Items from a dataset:
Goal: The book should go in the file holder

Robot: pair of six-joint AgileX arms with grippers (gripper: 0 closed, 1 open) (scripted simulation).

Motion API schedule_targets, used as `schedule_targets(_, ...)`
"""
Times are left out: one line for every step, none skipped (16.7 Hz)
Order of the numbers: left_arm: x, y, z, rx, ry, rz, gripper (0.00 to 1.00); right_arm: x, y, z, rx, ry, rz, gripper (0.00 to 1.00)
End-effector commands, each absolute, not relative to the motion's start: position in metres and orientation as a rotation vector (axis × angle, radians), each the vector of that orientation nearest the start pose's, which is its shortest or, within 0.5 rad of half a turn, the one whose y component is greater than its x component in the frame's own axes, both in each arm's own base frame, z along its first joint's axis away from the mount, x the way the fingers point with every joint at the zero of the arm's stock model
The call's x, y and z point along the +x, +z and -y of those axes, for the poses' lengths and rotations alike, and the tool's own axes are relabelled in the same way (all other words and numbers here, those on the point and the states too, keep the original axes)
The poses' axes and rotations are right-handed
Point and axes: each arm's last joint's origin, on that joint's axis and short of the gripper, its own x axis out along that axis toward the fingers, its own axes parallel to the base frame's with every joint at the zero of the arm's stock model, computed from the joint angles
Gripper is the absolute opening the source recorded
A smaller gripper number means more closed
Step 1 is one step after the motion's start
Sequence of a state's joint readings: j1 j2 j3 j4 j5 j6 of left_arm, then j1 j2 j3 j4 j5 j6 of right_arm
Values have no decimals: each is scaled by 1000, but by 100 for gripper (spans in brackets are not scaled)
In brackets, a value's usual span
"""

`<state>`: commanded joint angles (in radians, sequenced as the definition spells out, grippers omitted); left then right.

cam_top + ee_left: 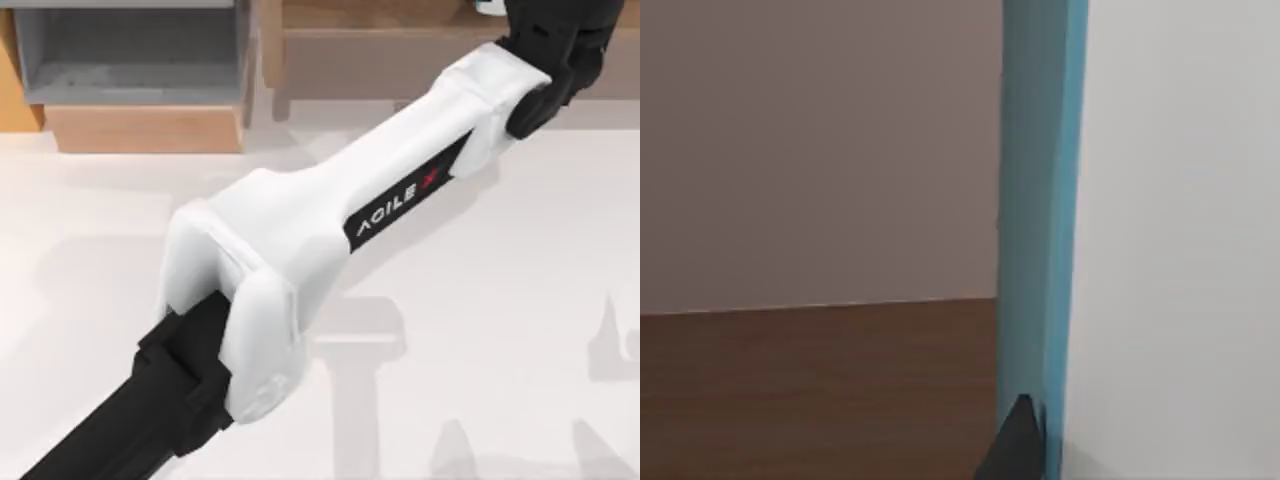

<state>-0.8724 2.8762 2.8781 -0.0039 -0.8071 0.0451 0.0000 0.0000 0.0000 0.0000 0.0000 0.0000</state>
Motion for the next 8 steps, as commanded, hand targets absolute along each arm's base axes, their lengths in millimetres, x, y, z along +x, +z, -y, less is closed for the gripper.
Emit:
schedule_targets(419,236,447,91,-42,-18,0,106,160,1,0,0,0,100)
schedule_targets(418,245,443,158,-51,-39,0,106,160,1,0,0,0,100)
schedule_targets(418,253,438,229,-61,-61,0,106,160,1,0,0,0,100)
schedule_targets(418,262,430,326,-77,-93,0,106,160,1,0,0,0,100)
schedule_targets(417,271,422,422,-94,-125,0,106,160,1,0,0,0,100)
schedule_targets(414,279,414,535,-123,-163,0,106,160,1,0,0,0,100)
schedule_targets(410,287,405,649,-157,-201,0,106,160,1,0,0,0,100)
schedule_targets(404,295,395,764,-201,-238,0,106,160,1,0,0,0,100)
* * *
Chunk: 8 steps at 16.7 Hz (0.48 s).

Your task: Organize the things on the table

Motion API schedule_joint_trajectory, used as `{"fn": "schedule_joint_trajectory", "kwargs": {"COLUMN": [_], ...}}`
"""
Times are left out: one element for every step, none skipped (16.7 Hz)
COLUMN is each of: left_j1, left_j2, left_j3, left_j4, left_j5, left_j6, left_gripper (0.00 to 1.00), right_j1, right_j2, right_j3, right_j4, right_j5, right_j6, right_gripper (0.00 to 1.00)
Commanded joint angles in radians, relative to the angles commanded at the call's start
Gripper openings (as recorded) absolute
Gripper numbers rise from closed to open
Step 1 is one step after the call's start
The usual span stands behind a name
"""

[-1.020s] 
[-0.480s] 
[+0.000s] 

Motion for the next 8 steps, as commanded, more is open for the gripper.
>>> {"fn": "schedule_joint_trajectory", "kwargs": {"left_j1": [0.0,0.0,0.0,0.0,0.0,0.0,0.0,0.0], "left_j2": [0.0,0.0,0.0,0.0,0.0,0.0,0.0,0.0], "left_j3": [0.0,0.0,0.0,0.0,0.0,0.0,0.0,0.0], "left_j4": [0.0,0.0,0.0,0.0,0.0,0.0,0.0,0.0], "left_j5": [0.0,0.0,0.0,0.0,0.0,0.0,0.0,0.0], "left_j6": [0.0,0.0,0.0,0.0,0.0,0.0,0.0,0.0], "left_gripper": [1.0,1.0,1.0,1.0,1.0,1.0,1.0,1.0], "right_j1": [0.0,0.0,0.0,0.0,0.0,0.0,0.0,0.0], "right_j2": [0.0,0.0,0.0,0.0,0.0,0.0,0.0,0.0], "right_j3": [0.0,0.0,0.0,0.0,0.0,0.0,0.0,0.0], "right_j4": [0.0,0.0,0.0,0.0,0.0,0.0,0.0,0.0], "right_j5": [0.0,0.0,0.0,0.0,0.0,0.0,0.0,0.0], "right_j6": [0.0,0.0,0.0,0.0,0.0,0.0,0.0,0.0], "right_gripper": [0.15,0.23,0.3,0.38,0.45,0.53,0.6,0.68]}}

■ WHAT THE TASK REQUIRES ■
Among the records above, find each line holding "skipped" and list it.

■ EXERCISE RESPONSE ■
Times are left out: one line for every step, none skipped (16.7 Hz)
Times are left out: one element for every step, none skipped (16.7 Hz)

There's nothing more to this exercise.